The exhibition is an offshoot of the Women Painting Women blog (www.womenpaintingwomen.blogspot.com), which artists Sadie Valeri, Alia El-Bermani and Diane Feissel founded in 2009. What began as an online resource and catalog highlighting underrepresented women artists working in the figurative tradition has grown to encompass more than 260 painters worldwide. Haynes Galleries represents and has shown the work of many of these artists — including Alia El-Bermani, Ellen Cooper, Alexandra Tyng, Lea Colie Wight, Joyce Tenneson, Milixa Morón, Grace DeVito, Renee Foulks, Susan Lyon, Celeste Ryder and Janvier Rollande — but never in a comprehensive group show like “A Room of One’s Own.”

“They are helping redefine the feminine influence and muse in contemporary art, something that historically was defined by male artists, and they continually produce insightful and novel work,” says gallery owner Gary Haynes.

The Women Painting Women group has presented two prior group exhibitions — the first in 2010 at Robert Lange Studios in Charleston, SC, the second in 2012 at Principle Gallery in Alexandria, VA — which were met with critical and public acclaim.

The Haynes Galleries show promises to be a blockbuster. Viewers can expect to see highly skilled yet varied approaches as these artists confront questions of individuality, femininity, beauty, identity, psychology and humor.

“These artists all have their own ideas of what it means to be a woman today,” says Alia El-Bermani. “Some have used themselves as the main subject, others have chosen to represent their friends and daughters. No matter who the sitter may have been, the images cumulatively present universal ideas on what it is to be human.”

For Milixa Morón, a Venezuelan artist whose iconic images are intended to transcend the boundaries of time and place, the process of painting is all-encompassing. Her work often includes symbols or mythological references that make her paintings at once contemporary and timeless.

“I strive to paint these kinds of themes not only because I like them but also because I love the feeling they transmit to me,” she says. “For a while I become them. I feel their knowledge, their pain or agony, their power, their mystery.”

Katie O’Hagan’s canvases captivate with their beauty and discomfit with their narratives. The women in her paintings have complex — and at times disturbing and dark — tales to tell. The juxtaposition is truly gripping.
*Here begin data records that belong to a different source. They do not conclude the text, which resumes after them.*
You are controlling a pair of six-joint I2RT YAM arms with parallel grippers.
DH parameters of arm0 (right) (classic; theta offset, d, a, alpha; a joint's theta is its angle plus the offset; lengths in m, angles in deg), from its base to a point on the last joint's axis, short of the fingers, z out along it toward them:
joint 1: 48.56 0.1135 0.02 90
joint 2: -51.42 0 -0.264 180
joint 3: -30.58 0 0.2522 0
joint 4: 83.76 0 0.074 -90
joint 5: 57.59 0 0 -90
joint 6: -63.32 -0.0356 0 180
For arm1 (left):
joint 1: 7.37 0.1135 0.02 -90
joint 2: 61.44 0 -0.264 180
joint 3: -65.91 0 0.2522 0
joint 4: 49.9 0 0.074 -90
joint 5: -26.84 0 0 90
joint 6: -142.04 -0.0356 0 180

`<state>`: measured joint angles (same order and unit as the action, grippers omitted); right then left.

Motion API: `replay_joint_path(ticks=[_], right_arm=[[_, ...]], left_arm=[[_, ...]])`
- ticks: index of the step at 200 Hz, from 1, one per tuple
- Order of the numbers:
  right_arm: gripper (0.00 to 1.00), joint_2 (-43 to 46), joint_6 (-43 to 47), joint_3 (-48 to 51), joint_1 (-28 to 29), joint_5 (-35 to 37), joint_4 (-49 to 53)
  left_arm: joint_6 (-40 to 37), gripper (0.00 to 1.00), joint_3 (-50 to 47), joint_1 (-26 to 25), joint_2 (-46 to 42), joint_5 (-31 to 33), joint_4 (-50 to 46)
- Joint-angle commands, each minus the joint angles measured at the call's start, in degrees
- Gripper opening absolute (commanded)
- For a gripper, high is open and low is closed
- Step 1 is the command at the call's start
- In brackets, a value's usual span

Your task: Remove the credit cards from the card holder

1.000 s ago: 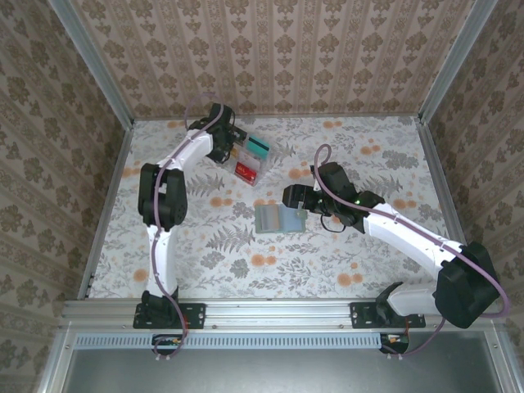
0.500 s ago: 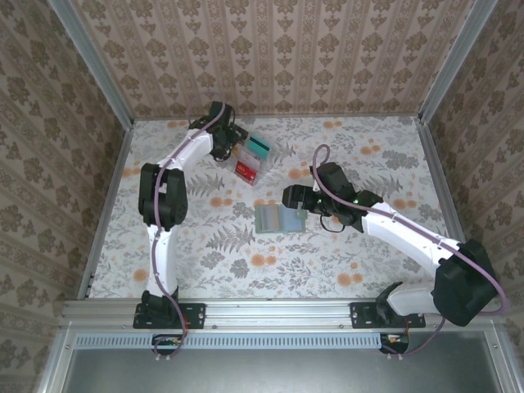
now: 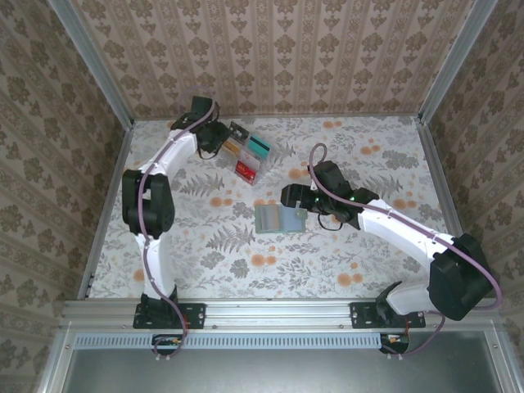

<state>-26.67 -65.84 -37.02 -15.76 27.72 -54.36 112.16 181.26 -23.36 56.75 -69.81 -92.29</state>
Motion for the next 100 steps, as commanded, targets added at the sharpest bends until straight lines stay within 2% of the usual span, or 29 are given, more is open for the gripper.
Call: replay_joint_path(ticks=[1,20,37,69,100], right_arm=[[0.91,-0.82,-0.04,-1.25,0.25,0.47,0.16],[0.91,-0.97,-0.22,-1.29,0.26,0.38,-0.03],[0.91,-1.19,-0.30,-1.35,0.28,0.12,-0.17],[0.91,-1.18,-0.22,-1.96,0.34,-0.42,-0.01],[0.91,-1.19,-0.22,-1.85,0.34,-0.20,0.26]], left_arm=[[-4.43,0.25,-3.46,1.69,-2.62,0.26,-1.17],[-5.01,0.25,-5.57,2.53,-1.84,-0.31,-1.70],[-5.68,0.29,-6.30,2.72,-0.18,-2.05,-0.71],[-6.15,0.35,-2.96,2.72,4.74,-3.88,-1.88],[-6.11,0.35,0.54,2.98,8.71,-3.06,-3.42]])
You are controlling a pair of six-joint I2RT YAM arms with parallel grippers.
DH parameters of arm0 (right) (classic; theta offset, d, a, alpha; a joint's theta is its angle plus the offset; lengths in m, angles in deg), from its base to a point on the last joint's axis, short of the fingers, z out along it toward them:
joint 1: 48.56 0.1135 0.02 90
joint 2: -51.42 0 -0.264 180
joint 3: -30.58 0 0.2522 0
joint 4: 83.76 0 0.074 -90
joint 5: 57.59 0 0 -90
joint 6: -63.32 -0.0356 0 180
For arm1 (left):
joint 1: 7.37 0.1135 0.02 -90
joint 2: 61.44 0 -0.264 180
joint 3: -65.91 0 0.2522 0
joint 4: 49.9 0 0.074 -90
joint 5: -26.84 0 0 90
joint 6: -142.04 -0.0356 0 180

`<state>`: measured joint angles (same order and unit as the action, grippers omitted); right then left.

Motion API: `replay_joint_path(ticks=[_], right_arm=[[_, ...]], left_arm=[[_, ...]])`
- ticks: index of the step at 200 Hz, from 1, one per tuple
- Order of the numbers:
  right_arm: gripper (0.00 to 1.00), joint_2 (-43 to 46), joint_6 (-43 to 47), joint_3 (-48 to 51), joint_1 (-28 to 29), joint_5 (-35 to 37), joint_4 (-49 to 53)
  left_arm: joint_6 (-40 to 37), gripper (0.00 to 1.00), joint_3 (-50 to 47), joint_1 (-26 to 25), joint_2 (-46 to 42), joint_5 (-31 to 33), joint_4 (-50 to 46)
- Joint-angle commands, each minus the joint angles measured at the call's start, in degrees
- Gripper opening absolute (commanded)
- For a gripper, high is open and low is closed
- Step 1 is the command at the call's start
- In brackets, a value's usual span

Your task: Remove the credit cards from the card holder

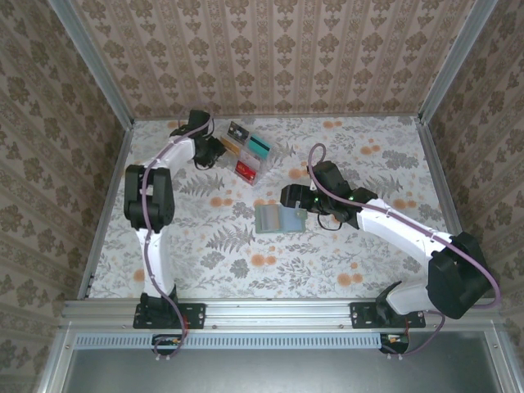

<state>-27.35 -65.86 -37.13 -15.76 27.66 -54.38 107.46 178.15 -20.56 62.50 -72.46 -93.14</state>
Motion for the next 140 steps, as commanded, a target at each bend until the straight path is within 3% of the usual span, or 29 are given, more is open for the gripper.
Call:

Lea Colie Wight is drawn to subjects that intrigue her, but that’s only the beginning. As she says, “I start out with one painting in mind, thinking I know my model, only to have the painting take on a life of its own.” As the painting unfolds, it becomes more complex, more direct, more powerful.

The breadth and diversity of works on view in this show is admirable — but it shouldn’t be surprising, according to El-Bermani.

“If we agree that women today — and historically — are making compelling works that represent the female figure and yet those works are getting less recognition and exposure than similar works by their male peers, that tells me that there is a need to champion these works and the artists who create them,” El-Bermani says.

The show is a perfect fit for the Haynes Galleries vision. Since opening his galleries in Maine and Nashville, Gary R. Haynes has been committed to presenting the best of American Realism from the 19th, 20th and 21st centuries — including a broad and deep range of work from women artists including Ruth Bernhard, Ann Wyeth McCoy, and Carolyn and Henriette Wyeth, along with a host of the finest contemporary realists, many of whom are represented in this group.